More elegant solutions while keeping my tracks neat and tidy

Imagine you have a programming problem to solve. The problem is a little bit on the border of your competence, and you are not entirely sure what the solution will be when your done. But, on the other hand, it is not the first time in the history of the world this particular kind of problem has been solved. Without a doubt, there is at least one possible solution to the problem.

You start to describe what you want to achieve by writing an automatic unit test. Quite soon you bump into an obstacle in the form the API you need to use. The API is not a good fit with the current design of the code and makes writing the test unnecessarily tedious. You see a way to fix this, you change a little code and test cases in a related part of the system to make the API usage easier to test. But then, you find another part of the code that depends on the code you just changed. So you update that other piece of code accordingly, but only after fixing a tiny little piece of code to make the change smooth. A while later you have completed all the different small changes that followed from your first design adjustment. You do the last bit of the test case and it is time to do some programming on the original task you set out with. Thanks to your test case and the alterations you have made, the solution is rather straightforward and not too much code is needed. Well done!
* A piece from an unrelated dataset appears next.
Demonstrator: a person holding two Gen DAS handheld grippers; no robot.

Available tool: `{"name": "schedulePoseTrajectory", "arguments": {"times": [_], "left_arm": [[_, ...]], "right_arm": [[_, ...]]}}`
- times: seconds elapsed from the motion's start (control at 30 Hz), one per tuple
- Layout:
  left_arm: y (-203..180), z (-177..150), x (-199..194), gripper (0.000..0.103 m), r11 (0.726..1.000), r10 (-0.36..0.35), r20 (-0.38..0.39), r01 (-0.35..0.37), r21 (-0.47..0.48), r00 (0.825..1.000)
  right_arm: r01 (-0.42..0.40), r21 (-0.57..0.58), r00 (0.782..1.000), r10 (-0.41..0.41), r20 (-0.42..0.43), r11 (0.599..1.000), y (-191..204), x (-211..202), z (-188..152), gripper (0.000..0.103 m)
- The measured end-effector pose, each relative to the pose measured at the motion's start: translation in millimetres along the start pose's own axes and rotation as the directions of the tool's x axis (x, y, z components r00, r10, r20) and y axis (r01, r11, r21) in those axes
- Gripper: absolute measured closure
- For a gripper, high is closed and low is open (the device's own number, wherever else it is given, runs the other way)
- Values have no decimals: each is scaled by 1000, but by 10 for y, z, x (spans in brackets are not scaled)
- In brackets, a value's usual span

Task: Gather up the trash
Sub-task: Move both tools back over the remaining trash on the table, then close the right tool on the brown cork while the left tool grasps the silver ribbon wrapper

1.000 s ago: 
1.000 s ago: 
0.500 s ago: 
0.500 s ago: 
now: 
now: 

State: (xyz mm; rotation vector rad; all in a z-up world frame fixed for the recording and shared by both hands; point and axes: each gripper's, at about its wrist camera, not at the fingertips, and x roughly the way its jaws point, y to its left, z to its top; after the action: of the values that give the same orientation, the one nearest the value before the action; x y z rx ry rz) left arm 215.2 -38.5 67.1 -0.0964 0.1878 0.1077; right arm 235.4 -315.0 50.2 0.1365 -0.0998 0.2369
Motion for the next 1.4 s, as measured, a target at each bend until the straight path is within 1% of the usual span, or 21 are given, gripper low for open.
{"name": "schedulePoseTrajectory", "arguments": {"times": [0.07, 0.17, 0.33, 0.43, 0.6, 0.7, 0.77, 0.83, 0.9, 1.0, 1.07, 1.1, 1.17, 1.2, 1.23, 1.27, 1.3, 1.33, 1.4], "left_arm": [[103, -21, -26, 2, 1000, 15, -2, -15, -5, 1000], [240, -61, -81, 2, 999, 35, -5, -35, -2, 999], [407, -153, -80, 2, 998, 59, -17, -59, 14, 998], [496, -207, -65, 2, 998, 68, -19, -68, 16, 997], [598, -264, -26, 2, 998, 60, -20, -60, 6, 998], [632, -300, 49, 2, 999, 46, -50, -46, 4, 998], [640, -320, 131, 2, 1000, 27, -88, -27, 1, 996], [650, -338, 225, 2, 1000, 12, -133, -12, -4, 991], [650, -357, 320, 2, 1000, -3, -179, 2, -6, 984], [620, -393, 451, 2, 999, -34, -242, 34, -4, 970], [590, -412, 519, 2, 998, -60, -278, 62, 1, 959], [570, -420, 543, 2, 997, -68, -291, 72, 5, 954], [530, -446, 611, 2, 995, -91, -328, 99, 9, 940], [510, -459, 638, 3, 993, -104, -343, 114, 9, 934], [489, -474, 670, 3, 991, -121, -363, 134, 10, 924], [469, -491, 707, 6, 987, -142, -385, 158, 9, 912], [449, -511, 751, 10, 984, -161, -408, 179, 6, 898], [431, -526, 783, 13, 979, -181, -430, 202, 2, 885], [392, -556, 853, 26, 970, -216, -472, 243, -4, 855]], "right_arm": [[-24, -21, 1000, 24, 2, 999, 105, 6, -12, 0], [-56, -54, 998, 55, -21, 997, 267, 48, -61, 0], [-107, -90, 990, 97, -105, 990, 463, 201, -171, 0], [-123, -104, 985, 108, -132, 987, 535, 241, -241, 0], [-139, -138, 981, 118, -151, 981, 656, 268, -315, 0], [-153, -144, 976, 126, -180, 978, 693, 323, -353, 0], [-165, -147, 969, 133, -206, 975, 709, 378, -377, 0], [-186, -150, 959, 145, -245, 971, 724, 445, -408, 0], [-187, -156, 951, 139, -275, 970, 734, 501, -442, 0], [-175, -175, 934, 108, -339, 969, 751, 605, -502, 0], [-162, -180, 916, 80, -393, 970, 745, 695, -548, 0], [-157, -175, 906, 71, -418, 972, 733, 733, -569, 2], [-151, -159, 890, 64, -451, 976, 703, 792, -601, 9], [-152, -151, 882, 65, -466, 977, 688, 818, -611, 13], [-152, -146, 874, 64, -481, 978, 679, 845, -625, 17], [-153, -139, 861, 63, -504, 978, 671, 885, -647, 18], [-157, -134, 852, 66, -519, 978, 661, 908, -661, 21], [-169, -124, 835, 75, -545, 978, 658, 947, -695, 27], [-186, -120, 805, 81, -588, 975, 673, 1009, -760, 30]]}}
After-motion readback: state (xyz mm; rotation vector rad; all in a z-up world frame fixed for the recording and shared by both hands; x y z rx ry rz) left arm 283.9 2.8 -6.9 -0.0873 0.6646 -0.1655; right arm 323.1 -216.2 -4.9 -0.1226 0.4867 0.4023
This kind of sequence is common before it is time to introduce the new code into the master branch by the way of a pull-request (PR) that co-workers review.

When your co-workers look at your PR, they notice that it is rather big, and spans tens of files and is a hodge-podge of code library version updates, renamed variables, removed code, lifted methods, extracted methods, etc. In the worst case it is all one single commit, maybe more than one, but not small, nor obviously correct. Simply, a too large PR.

The prescription

Let’s put aside, for a moment, whether or not this PR should be reviewed at all, or be returned to the author, and instead contemplate why tasks often, but not always, turns out this way?

There is no shortage of hints, good advice and guidelines for how to make good PR:s, good commits, good commit messages, good refactorings and so on. There are also tools, some good, some less good, to help the programmer reconstruct a sequence of commits for a PR, in contrary to actual order of the code changes being done. Git, for example, offers tools that allows us to save pending code changes out our way (git stash), and tools that allow us to select and single out changed parts into own commits (git add –patch). So, there is really no reason for PRs to end up this way! Or?

I notice that I sometimes manage to create better and sometimes worse pull-requests, in regards to its readability. I also notice that even co-workers that almost always succeed in submitting pull-requests as a string of logical, clear and almost trivial commits, can make good and sometimes better PRs.

On occasions, I find myself with a big mess of code changes and my attempts to split the changed rows into commits (git add –patch) does not go well. My desire to start all over again, now that I know the steps, is miniscule as I have already spent enough time on this particular problem. Besides, the solution and the resulting code is not bad! It might very well be really good. It’s just that the pull-request will be messy and harder to review, which increases the risk of bugs slipping through my co-workers’ tough but fair reviews.

And I know that the reason I end up in this situation is the fact that, to me, programming often is a non-linear activity, where the main task, solving the original problem, is interleaved by the need to change code, solve sub-problems, improving conditions to solve sub-problems, etc.

And, I know that when I structure my work as a stack, I can push what I have done thus far onto the stack (git stash), so that whenever I start something that I would want to present as an individual and separate change, it is both possible and trivial. This new interleaving activity may in turn need to go onto the stack as yet a new change is needed. 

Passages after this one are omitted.